── Information provided ──

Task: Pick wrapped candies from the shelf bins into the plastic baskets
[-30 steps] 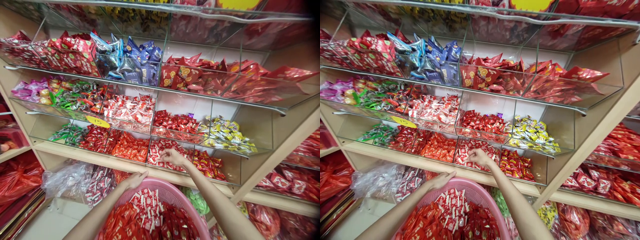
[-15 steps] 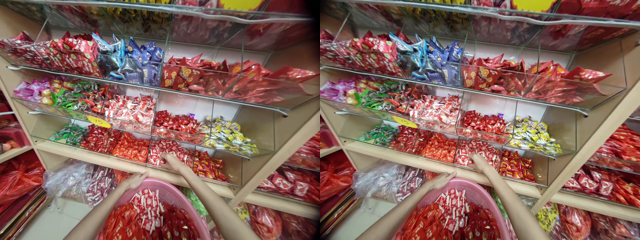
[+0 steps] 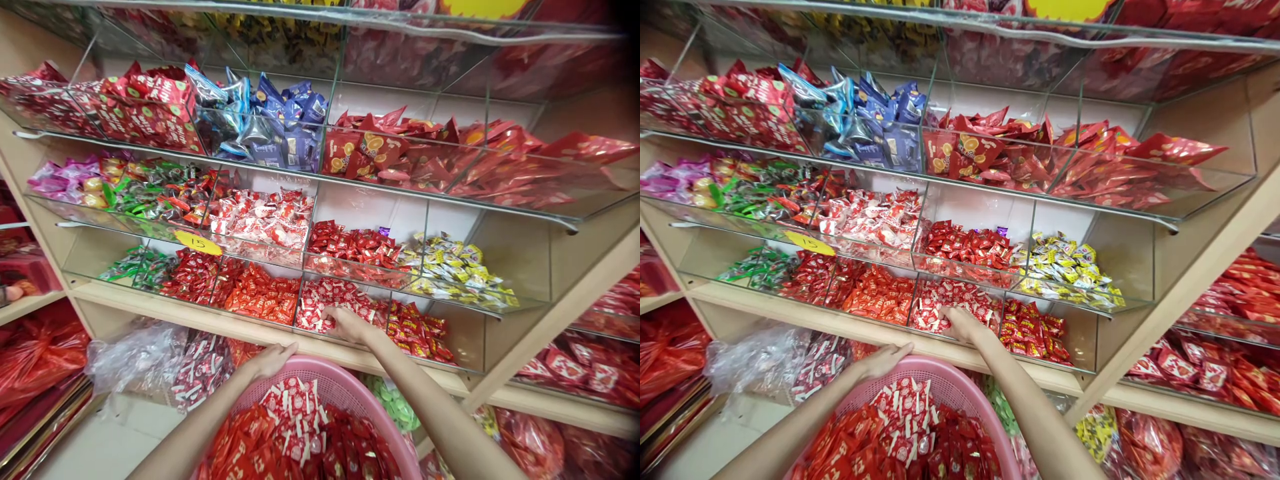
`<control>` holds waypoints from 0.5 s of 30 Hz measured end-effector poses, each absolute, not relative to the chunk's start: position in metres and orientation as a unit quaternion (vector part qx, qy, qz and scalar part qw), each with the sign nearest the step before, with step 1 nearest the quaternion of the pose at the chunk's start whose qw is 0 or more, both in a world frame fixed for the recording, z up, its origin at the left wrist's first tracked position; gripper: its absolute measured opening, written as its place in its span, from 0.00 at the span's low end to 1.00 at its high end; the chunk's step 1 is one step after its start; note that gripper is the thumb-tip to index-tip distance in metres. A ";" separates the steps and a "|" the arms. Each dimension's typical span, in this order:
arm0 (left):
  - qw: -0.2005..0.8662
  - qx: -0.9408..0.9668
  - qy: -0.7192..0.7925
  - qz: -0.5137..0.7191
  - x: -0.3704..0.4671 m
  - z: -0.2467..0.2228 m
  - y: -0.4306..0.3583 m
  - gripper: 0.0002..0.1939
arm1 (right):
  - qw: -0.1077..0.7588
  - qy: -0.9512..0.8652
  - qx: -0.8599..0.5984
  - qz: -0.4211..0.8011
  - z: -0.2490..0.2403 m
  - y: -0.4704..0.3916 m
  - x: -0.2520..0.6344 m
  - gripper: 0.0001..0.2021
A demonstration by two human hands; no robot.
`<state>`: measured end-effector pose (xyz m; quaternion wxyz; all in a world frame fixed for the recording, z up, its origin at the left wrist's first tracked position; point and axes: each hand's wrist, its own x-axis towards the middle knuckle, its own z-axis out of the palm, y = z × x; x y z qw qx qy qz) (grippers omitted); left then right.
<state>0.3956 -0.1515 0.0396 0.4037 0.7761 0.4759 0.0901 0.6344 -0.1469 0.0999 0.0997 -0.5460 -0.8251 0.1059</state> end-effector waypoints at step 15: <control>0.407 0.786 0.457 0.090 0.397 0.041 -0.152 0.38 | 0.109 -0.828 -0.544 0.082 0.104 -0.149 0.643 0.16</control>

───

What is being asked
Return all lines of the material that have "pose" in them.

Result of the task
`<control>` holds waypoints from 0.5 s of 30 Hz measured end-effector poses, each absolute, not relative to the chunk's start: position in metres and orientation as a unit quaternion (vector part qx, qy, qz and scalar part qw), each with the sign nearest the step before, with step 1 nearest the quaternion of the pose at the chunk's start whose qw is 0 or more, both in a world frame fixed for the recording, z up, its origin at the left wrist's first tracked position; gripper: its absolute measured opening, written as its place in its span, from 0.00 at the span's low end to 1.00 at its high end; the chunk's step 1 is one step after its start; note that gripper is the thumb-tip to index-tip distance in metres. A ";" separates the steps and a "|" the arms. Each dimension's typical span, in this order:
`<state>`: measured end-effector pose (xyz m; quaternion wxyz; all in a world frame fixed for the recording, z up, its origin at the left wrist's first tracked position; point and axes: each hand's wrist, its own x-axis towards the middle knuckle, its own z-axis out of the palm, y = z × x; x y z qw qx qy qz) (grippers omitted); left then right.

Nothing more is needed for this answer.